Experts Offer Positive Outlook for HousingMay 19th, 2010 by Editor
Economists and housing experts who participated in yesterday’s National Association of Homebuilders (NAHB) Construction Forecast Conference agreed that there are many positive signs pointing toward a housing recovery.
The first speaker, Chris Varvares, president of Macroeconomic Advisors, believes we are in the recovery phase now.
“It’s not a great recovery in terms of labor but it’s enough to help,” he says. “There is an improved outlook for households as they see labor improving.
“In 2010, everything is turning around–personal consumption, residential improvements, strength of the housing market,” he said.
He predicted 3.7-percent growth in the gross domestic product this year due to the above factors. The second speaker, Mark Zandi, chief economist for Moody’s Analytics, was in line with Varvares, predicting 3-percent GDP growth in 2010, 4-percent in 2011 and 5-precent in 2012.
But the key catalyst in the recovery is the “really dramatic healing in credit conditions that has taken place,” said Varvares. “That, with the expansion of bank lending, will contribute to the recovery.”
Though Varvares said mortgages may rise slightly, he predicted it won’t squelch the recovery in the housing market. He also added that changes in house prices are critical to the recovery as housing starts benefit from stabilizing house prices.
More good news came in his prediction for housing starts, which he said should be at 1.2 million units by 2011. Zandi was slightly more reserved, predicting 1 million housing starts in 2011 and 1.7 million in 2012.
But again, Zandi agreed with Varvares, saying several factors will contribute to a housing recovery: job growth and credit will improve, and mortgage rates will remain low.
“I don’t think they will raise mortgage rates until employment rates remain lower and I don’t see that happening until 2011,” said Zandi.
When it comes to excess inventory Zandi said it will take until the end of 2011 to work off the excess inventory, and added that the foreclosure pipeline is full.

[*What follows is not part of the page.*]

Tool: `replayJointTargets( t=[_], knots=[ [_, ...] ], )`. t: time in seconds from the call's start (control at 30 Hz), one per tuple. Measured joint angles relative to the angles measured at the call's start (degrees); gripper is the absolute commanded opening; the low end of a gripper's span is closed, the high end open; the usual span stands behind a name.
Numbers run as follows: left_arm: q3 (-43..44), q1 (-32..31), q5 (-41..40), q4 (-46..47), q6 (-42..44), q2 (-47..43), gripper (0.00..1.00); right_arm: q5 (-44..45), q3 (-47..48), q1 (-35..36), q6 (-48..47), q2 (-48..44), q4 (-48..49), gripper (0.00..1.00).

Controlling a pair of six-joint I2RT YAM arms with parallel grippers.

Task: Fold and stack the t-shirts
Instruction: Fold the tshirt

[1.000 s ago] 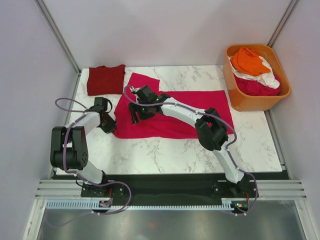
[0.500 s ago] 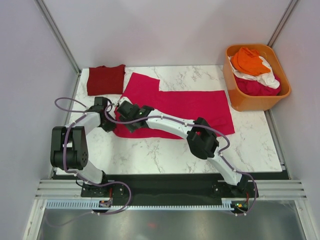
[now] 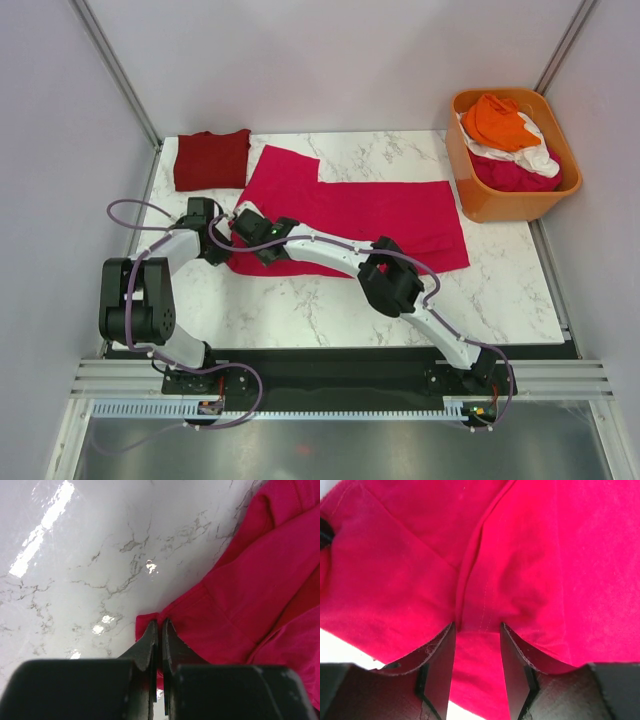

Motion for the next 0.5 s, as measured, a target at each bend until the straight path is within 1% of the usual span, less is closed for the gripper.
replayJointTargets(
  t=[0.1, 0.23, 0.27, 0.3, 0.33, 0.37, 0.4, 0.5],
  knots=[
    [-0.17, 0.02, 0.04, 0.24, -0.07, -0.13, 0.02, 0.26, 0.98, -0.07, -0.02, 0.87, 0.26, 0.46],
    [-0.26, 0.02, 0.09, 0.35, -0.09, -0.17, 0.02, 0.55, 1.25, 0.0, 0.0, 0.96, 0.28, 0.36],
    [-0.28, 0.02, 0.09, 0.35, -0.09, -0.17, 0.02, 0.63, 1.29, -0.02, -0.04, 0.96, 0.31, 0.26],
    [-0.28, 0.02, 0.09, 0.35, -0.09, -0.2, 0.02, 0.72, 1.31, -0.02, -0.11, 0.96, 0.42, 0.21],
    [-0.28, 0.02, 0.09, 0.35, -0.09, -0.2, 0.02, 0.76, 1.31, -0.02, -0.31, 0.96, 0.5, 0.1],
    [-0.28, 0.02, 0.09, 0.37, -0.09, -0.2, 0.02, 0.83, 1.31, -0.02, -0.37, 0.98, 0.61, 0.03],
    [-0.28, 0.02, 0.09, 0.37, -0.09, -0.2, 0.02, 0.94, 1.31, -0.02, -0.44, 1.01, 0.7, 0.0],
    [-0.33, 0.02, 0.09, 0.42, -0.09, -0.22, 0.02, 1.14, 1.31, -0.2, -0.52, 1.16, 1.14, 0.0]
  ],
)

“As foreclosures rise, prices of other housing stock will remain lower,” said Zandi.
Along with the much needed good news, came some bad news when talk turned to the budget deficit. Both Varvares and Zandi said this is a major issue that needs to be addressed.
“We are in an unsustainable path with regards to the deficit,” said Varvares. “In the next few years we will have to address this and it will cause some pain all around.”
He added, “I’ve been studying presidential budgets for years and somehow by the end we always get to fiscal stability by the end of the forecast period.” He said this simply won’t happen this time.
“There was a time when Canada had fiscal problems worse than us but they addressed them and we need to do that,” said Zandi. “We’ve got to anticipate some tax increases.”
David Crowe, chief economist for the NAHB, rounded out the conference and took the time to point out that “the homebuyer tax credits clearly did their job,” he said. “That pickup in sales will ultimately lead to a pickup in starts.”